→ **Work order**: Without the pictures, output the records below word for word.

→ **Source data**:
################
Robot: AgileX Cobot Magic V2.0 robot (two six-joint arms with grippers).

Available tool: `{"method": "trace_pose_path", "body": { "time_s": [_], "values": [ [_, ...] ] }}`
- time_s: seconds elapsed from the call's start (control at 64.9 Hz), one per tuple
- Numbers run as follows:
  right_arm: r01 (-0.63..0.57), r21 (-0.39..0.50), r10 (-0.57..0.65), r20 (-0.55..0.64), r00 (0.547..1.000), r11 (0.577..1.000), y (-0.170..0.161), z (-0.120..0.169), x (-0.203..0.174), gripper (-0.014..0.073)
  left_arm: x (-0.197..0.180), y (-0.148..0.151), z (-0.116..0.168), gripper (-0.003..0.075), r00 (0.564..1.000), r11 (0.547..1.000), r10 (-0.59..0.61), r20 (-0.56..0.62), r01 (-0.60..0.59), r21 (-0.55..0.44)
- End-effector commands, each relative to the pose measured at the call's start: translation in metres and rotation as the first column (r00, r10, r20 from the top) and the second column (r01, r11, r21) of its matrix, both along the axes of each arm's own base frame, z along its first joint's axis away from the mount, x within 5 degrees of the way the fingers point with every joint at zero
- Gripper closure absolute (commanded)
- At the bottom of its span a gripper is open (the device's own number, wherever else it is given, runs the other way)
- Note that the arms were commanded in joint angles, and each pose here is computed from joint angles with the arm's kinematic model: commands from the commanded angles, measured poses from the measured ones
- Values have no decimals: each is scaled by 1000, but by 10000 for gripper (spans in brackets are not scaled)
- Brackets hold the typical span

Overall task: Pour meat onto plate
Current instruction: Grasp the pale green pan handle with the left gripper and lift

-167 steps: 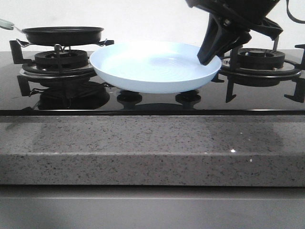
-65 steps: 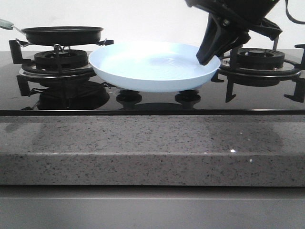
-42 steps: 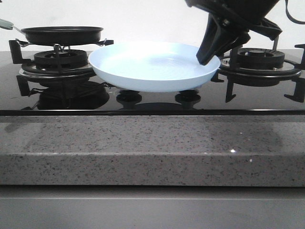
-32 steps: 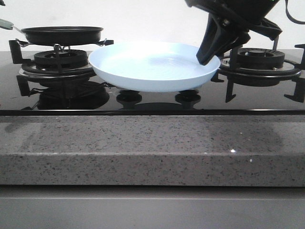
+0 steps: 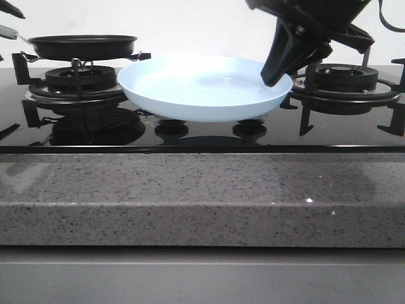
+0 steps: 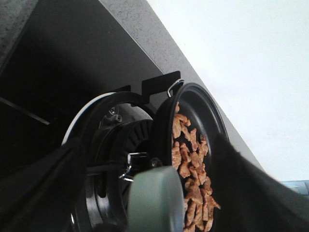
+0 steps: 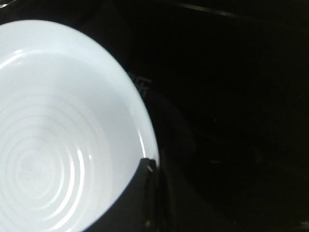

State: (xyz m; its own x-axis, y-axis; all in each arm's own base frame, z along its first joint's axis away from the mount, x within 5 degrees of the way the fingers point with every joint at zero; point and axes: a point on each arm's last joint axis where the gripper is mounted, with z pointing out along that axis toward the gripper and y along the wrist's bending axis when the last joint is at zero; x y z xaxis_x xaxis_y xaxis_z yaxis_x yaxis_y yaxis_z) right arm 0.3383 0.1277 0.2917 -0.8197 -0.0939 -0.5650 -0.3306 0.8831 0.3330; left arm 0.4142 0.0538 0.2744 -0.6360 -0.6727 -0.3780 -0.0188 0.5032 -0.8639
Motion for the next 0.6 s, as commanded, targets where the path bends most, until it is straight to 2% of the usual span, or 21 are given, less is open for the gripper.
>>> {"method": "trace_pose_path", "body": {
  "time_s": [0.0, 0.293, 0.586],
  "values": [
    [5, 15, -6, 83, 997, 1000, -1, 19, 0, 708, -4, -5, 35, 302, 994, 999, -2, 108, 8, -48],
    [4, 14, -5, 82, 997, 1000, -1, 19, 0, 708, -4, -5, 38, 505, 992, 998, -4, 128, 13, -67],
    [4, 14, -5, 82, 997, 1000, -1, 19, 0, 708, -4, -6, 39, 671, 991, 996, -11, 134, 23, -85]
  ]
}}
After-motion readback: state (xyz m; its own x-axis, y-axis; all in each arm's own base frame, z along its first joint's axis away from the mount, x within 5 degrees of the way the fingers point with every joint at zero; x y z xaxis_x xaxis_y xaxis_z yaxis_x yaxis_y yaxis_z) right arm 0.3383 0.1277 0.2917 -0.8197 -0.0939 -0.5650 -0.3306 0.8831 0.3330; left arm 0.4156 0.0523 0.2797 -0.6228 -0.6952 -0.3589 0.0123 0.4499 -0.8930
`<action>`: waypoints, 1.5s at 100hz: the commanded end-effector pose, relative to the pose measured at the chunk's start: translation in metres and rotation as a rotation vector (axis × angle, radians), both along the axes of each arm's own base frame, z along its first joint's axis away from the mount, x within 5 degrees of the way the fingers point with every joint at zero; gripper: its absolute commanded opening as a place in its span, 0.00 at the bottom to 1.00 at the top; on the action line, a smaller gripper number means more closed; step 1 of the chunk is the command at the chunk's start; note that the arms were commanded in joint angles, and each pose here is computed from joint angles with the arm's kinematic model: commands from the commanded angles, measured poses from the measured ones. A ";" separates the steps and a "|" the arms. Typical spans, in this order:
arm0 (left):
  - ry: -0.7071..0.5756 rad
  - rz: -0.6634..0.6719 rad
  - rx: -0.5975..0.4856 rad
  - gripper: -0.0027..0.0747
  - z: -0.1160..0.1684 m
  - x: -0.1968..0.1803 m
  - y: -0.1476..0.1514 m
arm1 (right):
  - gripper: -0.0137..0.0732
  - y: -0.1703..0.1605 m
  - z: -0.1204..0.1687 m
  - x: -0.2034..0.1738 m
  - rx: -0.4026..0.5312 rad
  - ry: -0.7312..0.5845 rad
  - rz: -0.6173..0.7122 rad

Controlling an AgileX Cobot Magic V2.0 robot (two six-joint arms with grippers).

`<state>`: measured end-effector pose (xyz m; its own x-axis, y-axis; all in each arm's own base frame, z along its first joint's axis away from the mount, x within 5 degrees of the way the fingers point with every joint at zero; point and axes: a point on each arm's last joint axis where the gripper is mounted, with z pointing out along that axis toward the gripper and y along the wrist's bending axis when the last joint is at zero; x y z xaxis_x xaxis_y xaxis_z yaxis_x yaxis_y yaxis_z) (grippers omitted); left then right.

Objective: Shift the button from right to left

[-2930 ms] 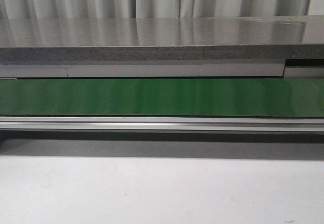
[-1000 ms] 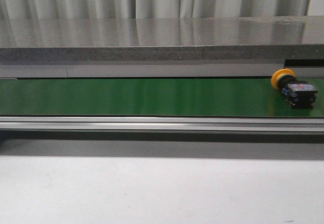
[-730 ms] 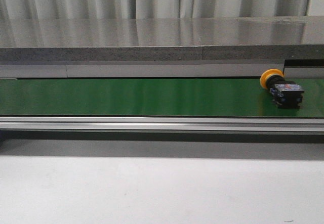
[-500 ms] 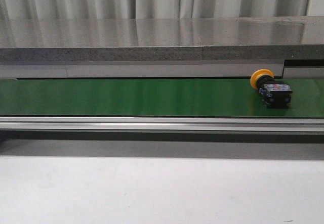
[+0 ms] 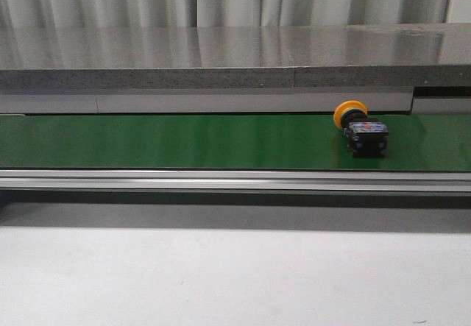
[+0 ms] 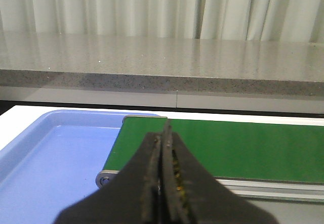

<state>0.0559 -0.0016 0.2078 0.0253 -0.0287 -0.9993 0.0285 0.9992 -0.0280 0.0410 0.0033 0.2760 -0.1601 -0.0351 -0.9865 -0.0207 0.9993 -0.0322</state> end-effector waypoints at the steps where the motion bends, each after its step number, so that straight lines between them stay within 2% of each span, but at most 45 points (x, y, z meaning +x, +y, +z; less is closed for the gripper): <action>1: -0.067 0.002 -0.022 0.01 -0.006 -0.001 0.000 | 0.08 -0.001 0.015 0.000 -0.016 -0.100 -0.009; 31: -0.069 0.002 -0.020 0.01 -0.006 -0.001 0.000 | 0.08 -0.001 0.015 0.000 -0.016 -0.100 -0.009; 65: -0.130 0.002 -0.014 0.01 0.012 -0.004 0.000 | 0.08 -0.001 0.015 0.000 -0.016 -0.100 -0.009; 108: 0.058 0.003 -0.009 0.01 0.080 0.010 0.000 | 0.08 -0.001 0.015 0.000 -0.016 -0.100 -0.009; 139: 0.285 0.005 -0.003 0.01 0.115 0.057 -0.001 | 0.08 -0.001 0.015 0.000 -0.016 -0.100 -0.009; 144: 0.321 0.005 -0.002 0.04 0.120 0.066 -0.001 | 0.08 -0.001 0.015 0.000 -0.016 -0.100 -0.009; 150: 0.355 0.005 -0.001 0.13 0.126 0.076 -0.002 | 0.08 -0.001 0.015 0.000 -0.016 -0.100 -0.009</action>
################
→ **Solution to the exercise**:
Robot: AgileX Cobot Magic V2.0 robot (two six-joint arms with grippers).

Available tool: `{"method": "trace_pose_path", "body": { "time_s": [_], "values": [ [_, ...] ] }}`
- time_s: seconds elapsed from the call's start (control at 64.9 Hz), one per tuple
- Numbers run as follows:
  right_arm: r01 (-0.63..0.57), r21 (-0.39..0.50), r10 (-0.57..0.65), r20 (-0.55..0.64), r00 (0.547..1.000), r11 (0.577..1.000), y (-0.170..0.161), z (-0.120..0.169), x (-0.203..0.174), gripper (-0.014..0.073)
  left_arm: x (-0.197..0.180), y (-0.148..0.151), z (-0.116..0.168), gripper (-0.003..0.075), r00 (0.564..1.000), r11 (0.547..1.000), r10 (-0.59..0.61), r20 (-0.56..0.62), r01 (-0.60..0.59), r21 (-0.55..0.44)
- End-effector commands, each relative to the pose measured at the call's start: translation in metres and rotation as the first column (r00, r10, r20 from the top) and the second column (r01, r11, r21) of its matrix, both along the axes of each arm's own base frame, z along its first joint's axis away from the mount, x within 5 degrees of the way the fingers point with every joint at zero
- Gripper closure absolute (commanded)
- At the bottom of its span a gripper is open (the device's own number, wherever else it is given, runs the other way)
- Note that the arms were commanded in joint angles, and each pose here is computed from joint angles with the arm's kinematic model: commands from the commanded angles, measured poses from the measured ones
- Values have no decimals: each is scaled by 1000, but by 10000 for gripper (spans in brackets are not scaled)
- Brackets hold the typical span

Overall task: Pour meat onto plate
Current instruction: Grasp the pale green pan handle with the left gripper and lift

-167 steps: 
-65 steps: 
-42 steps: 
-32 steps: 
+0 steps: 
+0 steps: 
+0 steps: 

State: (xyz m; its own x-axis, y-axis; all in each arm's own base frame, z along its first joint's axis away from the mount, x within 5 degrees of the way the fingers point with every joint at zero; point and axes: a point on each arm's last joint axis where the gripper is mounted, with z pointing out along that axis toward the gripper and y along the wrist's bending axis when the last joint is at zero; x y z xaxis_x xaxis_y xaxis_z yaxis_x yaxis_y yaxis_z) right arm 0.3383 0.1277 0.2917 -0.8197 -0.0939 -0.5650 -0.3306 0.8831 0.3330; left arm 0.4142 0.0538 0.2744 -0.6360 -0.6727 -0.3780 -0.0188 0.5032 -0.8639
Motion for the next 0.6 s, as commanded, targets where the path bends most, until it is straight to 2% of the usual span, or 21 are given, less is open for the gripper.
>>> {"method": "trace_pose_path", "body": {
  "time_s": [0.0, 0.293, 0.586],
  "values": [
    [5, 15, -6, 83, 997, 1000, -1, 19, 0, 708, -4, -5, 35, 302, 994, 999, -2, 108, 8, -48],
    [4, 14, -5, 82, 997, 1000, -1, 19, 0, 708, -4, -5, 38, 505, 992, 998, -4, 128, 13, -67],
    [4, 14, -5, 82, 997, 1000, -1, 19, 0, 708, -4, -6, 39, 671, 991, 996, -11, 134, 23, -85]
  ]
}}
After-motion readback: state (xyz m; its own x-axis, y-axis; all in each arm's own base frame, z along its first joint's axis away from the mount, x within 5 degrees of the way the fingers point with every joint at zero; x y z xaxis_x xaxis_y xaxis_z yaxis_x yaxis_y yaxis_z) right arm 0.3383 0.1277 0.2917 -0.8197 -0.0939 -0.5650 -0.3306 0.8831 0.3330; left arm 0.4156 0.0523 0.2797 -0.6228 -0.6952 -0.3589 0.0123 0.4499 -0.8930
`<action>`: waypoints, 1.5s at 100hz: the commanded end-effector pose, relative to the pose measured at the chunk's start: translation in metres and rotation as a rotation vector (axis × angle, radians), both along the axes of each arm's own base frame, z along its first joint's axis away from the mount, x within 5 degrees of the way the fingers point with every joint at zero; gripper: its absolute commanded opening as a place in its span, 0.00 at the bottom to 1.00 at the top; on the action line, a smaller gripper number means more closed; step 1 of the chunk is the command at the chunk's start; note that the arms were commanded in joint angles, and each pose here is computed from joint angles with the arm's kinematic model: commands from the commanded angles, measured poses from the measured ones. A ";" separates the steps and a "|" the arms. Typical spans, in this order:
arm0 (left):
  - ry: -0.7071..0.5756 rad
  - rz: -0.6634..0.6719 rad
  - rx: -0.5975..0.4856 rad
  - gripper: -0.0027..0.0747
  - z: -0.1160..0.1684 m
  - x: -0.1968..0.1803 m
  - y: -0.1476..0.1514 m
arm1 (right):
  - gripper: -0.0137..0.0732
  - y: -0.1703..0.1605 m
  - z: -0.1204..0.1687 m
  - x: -0.2034..0.1738 m
  - rx: -0.4026..0.5312 rad
  - ry: -0.7312..0.5845 rad
  - rz: -0.6173..0.7122 rad

Controlling an AgileX Cobot Magic V2.0 robot (two six-joint arms with grippers).

`<state>`: measured end-effector pose (xyz m; its own x-axis, y-axis; all in each arm's own base frame, z along its first joint's axis away from the mount, x within 5 degrees of the way the fingers point with every joint at zero; point and axes: a point on each arm's last joint axis where the gripper is mounted, with z pointing out along that axis toward the gripper and y along the wrist's bending axis when the last joint is at zero; x y z xaxis_x xaxis_y xaxis_z yaxis_x yaxis_y yaxis_z) (grippers omitted); left then right.

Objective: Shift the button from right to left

[-2930 ms] 
[-1000 ms] 
[-730 ms] 
[-500 ms] 
[+0 ms] 
[+0 ms] 

<state>0.0559 -0.0016 0.2078 0.0253 -0.0287 -0.9993 0.0285 0.9992 -0.0280 0.0410 0.0033 0.2760 -0.1601 -0.0351 -0.9865 -0.0207 0.9993 -0.0322</state> end-effector waypoints at the steps where the motion bends, each after its step number, so that straight lines between them stay within 2% of each span, but at most 45 points (x, y, z meaning +x, +y, +z; less is closed for the gripper): <action>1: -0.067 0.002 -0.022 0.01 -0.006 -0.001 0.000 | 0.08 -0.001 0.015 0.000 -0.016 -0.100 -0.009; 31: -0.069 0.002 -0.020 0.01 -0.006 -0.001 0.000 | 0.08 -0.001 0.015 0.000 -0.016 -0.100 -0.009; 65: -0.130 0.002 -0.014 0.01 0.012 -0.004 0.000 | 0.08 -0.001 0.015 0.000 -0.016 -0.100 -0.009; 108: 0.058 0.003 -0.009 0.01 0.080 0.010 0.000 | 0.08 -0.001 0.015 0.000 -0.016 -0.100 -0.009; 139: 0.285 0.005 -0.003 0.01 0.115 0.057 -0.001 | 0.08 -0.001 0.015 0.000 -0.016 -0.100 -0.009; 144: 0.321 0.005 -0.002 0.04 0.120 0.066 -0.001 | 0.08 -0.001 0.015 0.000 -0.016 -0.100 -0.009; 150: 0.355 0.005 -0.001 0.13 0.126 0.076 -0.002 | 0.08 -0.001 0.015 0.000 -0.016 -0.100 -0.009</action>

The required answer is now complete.